The emergence of the Internet of things (IoT) has generated demand for computation performed at the ‘edge’ of the network. With companies being increasingly challenged to collect and send data collected from IoT devices to the cloud, this increases the need for fog computing. Fog computing is an intermediate computing layer that has emerged to address the latency issues of cloud-based Internet of things (IoT) environments. As a result, new forms of security and privacy threats are emerging. These threats are mainly due to the huge number of sensors, as well as the enormous amount of data generated in IoT environments that needs to be processed in real time. These sensors send data to the cloud through the fog computing layer, creating an additional layer of vulnerabilities. In addition, the cloud by nature is vulnerable because cloud services can be located in different geographical locations and provided by multiple service providers. Moreover, cloud services can be hybrid and public, which exposes them to risks due to their infinite number of anonymous users. This research proposed two architectures of cloud-based IoT environments and three analysis methods. The two proposed architectures are evaluated based on the three analysis methods to show the efficacy of the fog layer in different experiments in a real-world environment by examining performance metrics on the cloud and fog layers using different numbers of IoT devices.

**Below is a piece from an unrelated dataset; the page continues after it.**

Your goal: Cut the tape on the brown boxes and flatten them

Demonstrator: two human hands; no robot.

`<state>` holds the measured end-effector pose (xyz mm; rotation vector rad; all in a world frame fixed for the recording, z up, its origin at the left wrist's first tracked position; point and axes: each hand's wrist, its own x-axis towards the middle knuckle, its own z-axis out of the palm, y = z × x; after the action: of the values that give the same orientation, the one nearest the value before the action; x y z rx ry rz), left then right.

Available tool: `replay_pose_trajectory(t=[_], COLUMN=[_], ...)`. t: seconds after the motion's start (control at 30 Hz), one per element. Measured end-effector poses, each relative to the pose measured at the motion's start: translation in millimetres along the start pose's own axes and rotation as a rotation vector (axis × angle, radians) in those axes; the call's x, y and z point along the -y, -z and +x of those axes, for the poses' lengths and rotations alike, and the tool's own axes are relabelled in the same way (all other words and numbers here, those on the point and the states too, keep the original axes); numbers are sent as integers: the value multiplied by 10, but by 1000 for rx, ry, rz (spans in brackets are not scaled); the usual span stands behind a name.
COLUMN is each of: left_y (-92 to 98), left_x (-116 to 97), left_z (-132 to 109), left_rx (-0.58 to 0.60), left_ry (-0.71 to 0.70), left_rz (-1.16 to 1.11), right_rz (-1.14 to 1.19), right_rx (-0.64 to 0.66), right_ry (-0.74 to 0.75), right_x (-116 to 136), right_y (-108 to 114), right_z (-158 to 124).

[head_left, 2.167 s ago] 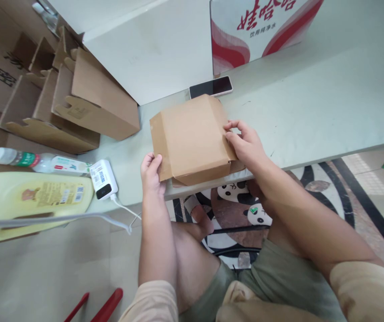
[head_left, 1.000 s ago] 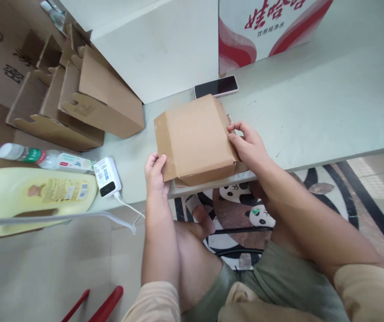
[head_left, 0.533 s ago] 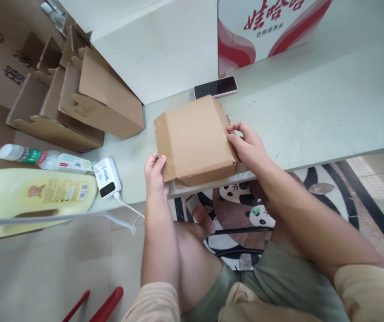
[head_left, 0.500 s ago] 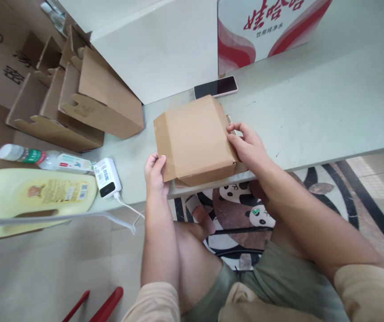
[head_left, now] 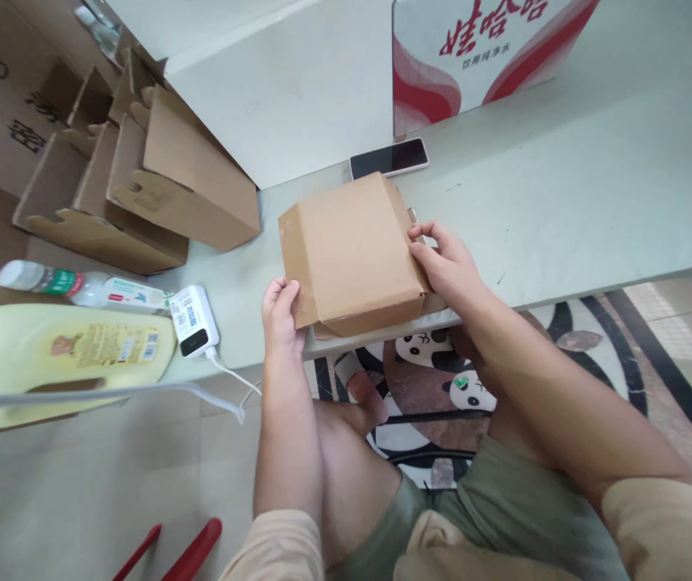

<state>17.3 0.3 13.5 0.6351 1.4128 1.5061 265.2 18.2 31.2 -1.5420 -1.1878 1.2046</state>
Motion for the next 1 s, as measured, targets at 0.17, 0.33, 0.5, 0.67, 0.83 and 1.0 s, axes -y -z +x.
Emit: replay_pose_trajectory(t=[0.17,0.33,0.5,0.67,0.83,1.0], left_y=[26,34,17,40,64,66], left_x=[42,64,-12,-47,-25,-2], left_z=[28,30,-9,16,96,127], left_rx=[33,67,135,131,99,37], left_ry=[22,147,139,129,106,80], left_rz=[26,-18,-79,-105,-152,-235], right_rz=[-2,23,-5,23,83,83], right_rx=[-9,-1,17,-111,-28,85], right_ry=[25,47,33,76,73,224], right_x=[-37,-59,-76,-167,-240,-282], right_y=[-2,-7,8,10,-4,22], right_z=[22,37,33,87,127,93])
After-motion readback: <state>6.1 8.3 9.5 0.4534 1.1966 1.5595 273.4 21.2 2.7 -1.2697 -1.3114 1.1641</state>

To overcome the security challenges between the IoT layer and fog layer and, thus, meet the security requirements, this research also proposed a fine-grained data access control model based on the attribute-based encryption of the IoT–Fog–Cloud architecture to limit the access to sensor data and meet the authorization requirements. In addition, this research proposed a blockchain-based certificate model for the IoT–Fog–Cloud architecture to authenticate IoT devices to fog devices and meet the authentication requirements. We evaluated the performance of the two proposed security models using AWS cloud metrics to determine their efficiency in real-life experiments of the IoT–Fog–Cloud architecture.